*Exercise goal*
Retype all of the data without changing a single word.
*** Provided data Section Begins ***
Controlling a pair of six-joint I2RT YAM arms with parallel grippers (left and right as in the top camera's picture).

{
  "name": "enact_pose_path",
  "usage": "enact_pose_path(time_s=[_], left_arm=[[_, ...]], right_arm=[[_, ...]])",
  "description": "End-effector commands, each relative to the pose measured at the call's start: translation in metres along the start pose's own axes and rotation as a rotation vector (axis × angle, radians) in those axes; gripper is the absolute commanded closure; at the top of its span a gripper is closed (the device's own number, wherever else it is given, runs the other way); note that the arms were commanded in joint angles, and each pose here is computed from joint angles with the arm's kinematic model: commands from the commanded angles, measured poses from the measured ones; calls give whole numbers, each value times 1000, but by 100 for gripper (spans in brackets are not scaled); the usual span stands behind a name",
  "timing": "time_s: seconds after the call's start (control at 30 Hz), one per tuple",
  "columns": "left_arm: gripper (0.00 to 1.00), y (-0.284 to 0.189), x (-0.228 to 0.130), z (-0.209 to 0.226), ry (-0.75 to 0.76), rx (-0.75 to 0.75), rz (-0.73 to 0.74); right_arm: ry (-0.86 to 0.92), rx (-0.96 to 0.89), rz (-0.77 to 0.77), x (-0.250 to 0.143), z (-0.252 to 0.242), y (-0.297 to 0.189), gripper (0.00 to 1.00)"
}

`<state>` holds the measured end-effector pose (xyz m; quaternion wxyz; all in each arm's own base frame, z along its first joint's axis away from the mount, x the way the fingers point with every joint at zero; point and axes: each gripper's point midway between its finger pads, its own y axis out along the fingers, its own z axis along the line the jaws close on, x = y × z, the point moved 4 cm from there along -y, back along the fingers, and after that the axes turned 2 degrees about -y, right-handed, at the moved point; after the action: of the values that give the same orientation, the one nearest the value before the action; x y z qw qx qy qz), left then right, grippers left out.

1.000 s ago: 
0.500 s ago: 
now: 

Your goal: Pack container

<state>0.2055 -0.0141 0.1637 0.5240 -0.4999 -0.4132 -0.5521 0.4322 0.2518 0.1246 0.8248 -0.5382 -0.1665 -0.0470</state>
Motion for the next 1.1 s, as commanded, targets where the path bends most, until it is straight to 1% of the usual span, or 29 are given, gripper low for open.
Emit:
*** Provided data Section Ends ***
*Answer space*
Controlling a pair of six-joint I2RT YAM arms with parallel grippers (left and right as in the top camera's picture).

{
  "name": "enact_pose_path",
  "usage": "enact_pose_path(time_s=[_], left_arm=[[_, ...]], right_arm=[[_, ...]])",
  "description": "End-effector commands, each relative to the pose measured at the call's start: translation in metres along the start pose's own axes and rotation as a rotation vector (axis × angle, radians) in those axes; gripper is the absolute commanded closure; at the top of its span a gripper is closed (the device's own number, wherever else it is given, runs the other way); note that the arms were commanded in joint angles, and each pose here is computed from joint angles with the arm's kinematic model: commands from the commanded angles, measured poses from the measured ones; calls give whole numbers, each value times 1000, but by 100 for gripper (spans in brackets are not scaled); the usual span stands behind a name",
  "timing": "time_s: seconds after the call's start (control at 30 Hz), one per tuple",
  "columns": "left_arm: gripper (0.00 to 1.00), y (-0.284 to 0.189), x (-0.228 to 0.130), z (-0.209 to 0.226), ry (-0.75 to 0.76), rx (-0.75 to 0.75), rz (-0.73 to 0.74); right_arm: ry (-0.86 to 0.92), rx (-0.96 to 0.89), rz (-0.77 to 0.77), x (-0.250 to 0.143), z (-0.252 to 0.242), y (-0.297 to 0.189), gripper (0.00 to 1.00)"
}

`<state>` holds the measured end-effector pose (xyz m; quaternion wxyz; all in each arm's own base frame, z along its first joint's axis away from the mount, x the way the fingers point with every joint at zero; point and axes: each gripper's point midway between its finger pads, its own y axis out along the fingers, its own z axis along the line the jaws close on, x = y × z, the point moved 4 cm from there along -y, back along the fingers, and after that the axes turned 2 degrees about -y, right-handed, at the moved point; after the action: of the values that give the same orientation, the one nearest the value before the action; x y z qw qx qy qz), left then right, grippers left out.

1.000 s ago: 
0.500 s ago: 
now: 

Your goal: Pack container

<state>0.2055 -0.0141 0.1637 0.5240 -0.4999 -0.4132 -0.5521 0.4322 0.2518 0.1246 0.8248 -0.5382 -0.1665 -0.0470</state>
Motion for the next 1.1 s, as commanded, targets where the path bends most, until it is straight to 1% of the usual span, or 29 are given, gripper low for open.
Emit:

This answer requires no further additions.